Ítalo está acostumado à desconfiança. Por ter 1,80 m, altura considerada insuficiente para as provas de velocidade, sempre foi visto com boa dose de desdém pelos próprios nadadores. Quando, no fim de 2015, no Torneio Open, disputado em Palhoça (SC), conquistou de modo provisório uma das duas vagas olímpicas, ao lado de Fratus, pouca gente deu importância ao feito. Era certeza que Cielo recuperaria a boa forma. A decisão foi marcada para o mês de abril, no Troféu Maria Lenk, no Rio de Janeiro. Justamente na piscina que receberá as provas dos Jogos Olímpicos.
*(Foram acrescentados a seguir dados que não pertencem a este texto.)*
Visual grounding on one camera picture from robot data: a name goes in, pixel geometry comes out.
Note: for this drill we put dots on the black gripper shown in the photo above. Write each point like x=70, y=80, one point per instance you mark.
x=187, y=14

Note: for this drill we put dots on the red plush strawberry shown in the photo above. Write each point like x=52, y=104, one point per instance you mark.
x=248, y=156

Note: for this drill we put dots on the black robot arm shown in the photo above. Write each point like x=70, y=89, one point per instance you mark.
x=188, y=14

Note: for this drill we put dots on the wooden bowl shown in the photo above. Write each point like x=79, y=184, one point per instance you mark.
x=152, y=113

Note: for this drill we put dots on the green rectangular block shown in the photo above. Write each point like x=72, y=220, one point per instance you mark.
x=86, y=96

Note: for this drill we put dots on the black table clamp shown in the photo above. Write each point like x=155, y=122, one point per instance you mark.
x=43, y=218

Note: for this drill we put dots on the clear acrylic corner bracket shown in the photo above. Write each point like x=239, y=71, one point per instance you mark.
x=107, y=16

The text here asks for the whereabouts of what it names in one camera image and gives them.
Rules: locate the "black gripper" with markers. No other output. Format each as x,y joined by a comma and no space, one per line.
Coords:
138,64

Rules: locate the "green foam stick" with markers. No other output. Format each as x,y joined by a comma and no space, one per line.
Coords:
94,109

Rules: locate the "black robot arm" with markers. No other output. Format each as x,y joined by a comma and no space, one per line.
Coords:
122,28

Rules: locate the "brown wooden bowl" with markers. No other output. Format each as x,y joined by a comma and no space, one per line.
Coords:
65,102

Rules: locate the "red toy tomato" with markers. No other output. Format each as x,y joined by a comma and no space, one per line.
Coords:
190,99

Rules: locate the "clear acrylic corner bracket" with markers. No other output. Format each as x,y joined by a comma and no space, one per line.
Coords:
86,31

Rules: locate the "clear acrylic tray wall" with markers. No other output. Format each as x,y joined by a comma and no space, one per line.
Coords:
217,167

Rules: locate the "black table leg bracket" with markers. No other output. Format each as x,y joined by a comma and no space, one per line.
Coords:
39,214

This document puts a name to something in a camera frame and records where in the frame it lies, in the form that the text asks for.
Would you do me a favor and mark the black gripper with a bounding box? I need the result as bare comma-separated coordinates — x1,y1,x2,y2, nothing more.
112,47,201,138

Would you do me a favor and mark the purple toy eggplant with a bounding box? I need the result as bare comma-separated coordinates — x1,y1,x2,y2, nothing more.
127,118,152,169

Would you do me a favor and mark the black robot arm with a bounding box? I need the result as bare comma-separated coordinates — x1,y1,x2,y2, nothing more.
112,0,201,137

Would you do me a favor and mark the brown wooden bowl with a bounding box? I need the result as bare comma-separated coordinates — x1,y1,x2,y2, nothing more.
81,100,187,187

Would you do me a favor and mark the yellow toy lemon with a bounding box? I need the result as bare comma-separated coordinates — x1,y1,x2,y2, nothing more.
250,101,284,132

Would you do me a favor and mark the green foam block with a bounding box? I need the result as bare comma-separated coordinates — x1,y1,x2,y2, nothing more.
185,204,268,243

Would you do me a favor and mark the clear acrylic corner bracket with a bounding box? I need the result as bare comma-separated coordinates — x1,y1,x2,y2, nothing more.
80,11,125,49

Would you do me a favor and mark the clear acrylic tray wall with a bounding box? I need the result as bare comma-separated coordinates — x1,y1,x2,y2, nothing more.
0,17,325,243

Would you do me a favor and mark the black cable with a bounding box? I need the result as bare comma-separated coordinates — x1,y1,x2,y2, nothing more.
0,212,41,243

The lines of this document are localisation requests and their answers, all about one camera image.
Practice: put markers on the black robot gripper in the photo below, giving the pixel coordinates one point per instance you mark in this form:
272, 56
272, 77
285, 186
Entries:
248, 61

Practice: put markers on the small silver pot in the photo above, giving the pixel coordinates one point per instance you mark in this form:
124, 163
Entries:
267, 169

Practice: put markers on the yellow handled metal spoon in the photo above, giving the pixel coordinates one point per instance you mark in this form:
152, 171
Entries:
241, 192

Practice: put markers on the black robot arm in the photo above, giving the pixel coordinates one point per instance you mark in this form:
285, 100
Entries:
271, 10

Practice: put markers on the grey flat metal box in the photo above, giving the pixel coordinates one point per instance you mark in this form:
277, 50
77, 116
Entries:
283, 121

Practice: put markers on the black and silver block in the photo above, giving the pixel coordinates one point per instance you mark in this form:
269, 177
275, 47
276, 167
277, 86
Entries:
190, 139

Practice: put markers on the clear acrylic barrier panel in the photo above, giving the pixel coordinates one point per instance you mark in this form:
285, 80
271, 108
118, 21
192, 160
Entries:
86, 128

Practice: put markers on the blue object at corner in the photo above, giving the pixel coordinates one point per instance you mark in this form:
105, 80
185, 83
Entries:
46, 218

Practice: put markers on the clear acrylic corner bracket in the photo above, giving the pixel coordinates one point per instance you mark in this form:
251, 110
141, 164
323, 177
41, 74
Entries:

Foi um dia dramático. Pela manhã, na eliminatória, o recordista mundial superou o índice de Ítalo e se tornou dono de uma das vagas. Mas seria preciso confirmá-la à tarde, na final. Aí se deu aquela que já é considerada uma das grandes zebras da história da natação. Conforme o esperado, Bruno Fratus ganhou a prova, com o tempo de 21s74, mas o segundo colocado não foi Cielo. Com 21s82, Ítalo superou o ídolo e rival por sete centésimos e garantiu a presença em sua primeira Olimpíada. “Foi uma sensação quase inexplicável, um momento único ver que tudo o que ele lutou valeu a pena. Ganhar do Cesar Cielo foi uma consequência de tudo o que ele havia feito antes”, diz a namorada do mineiro, a também nadadora Roberta Martins. “Ele sempre falava que iria para a Olimpíada nos 50 m livre. Afirmar isso em um país que tem Cesar Cielo e Bruno Fratus é complicado, muita gente ria dele, mas ele sempre acreditou”, conta um dos grandes amigos do Ligeiro no esporte, Henrique Martins, classificado para os Jogos nos 100 m borboleta e no revezamento 4 x 100 m medley.

A mesma autoconfiança que o colocou nos Jogos é uma das mais importantes armas do atleta na busca por uma medalha no Rio. Ligeiro colocou na cabeça que tem potencial para ganhar os 50 m livre. Nada o convence do contrário. “Meu foco está na medalha. Para mim, ir à final é obrigação”, afirma. Só ele e mais alguns poucos acreditam que esse seja um projeto viável. Sem Cielo, as atenções da mídia e do público do Brasil vão se voltar para Fratus, apontado por todos como um dos únicos velocistas do planeta com cacife para fazer frente ao atual campeão olímpico e mundial dos 50 m, o francês Florent Manaudou. Mas isso não é suficiente para abalar a confiança de Ítalo Manzine. Ele sabe que, durante a Olimpíada estará bem menos pressionado do que Fratus. E lembra que o próprio Manaudou era praticamente desconhecido quando ganhou a medalha de ouro nos Jogos de Londres-2012. “Nos 50 metros livre, os oito competidores são favoritos, não dá para descartar ninguém”, diz o atleta brasileiro.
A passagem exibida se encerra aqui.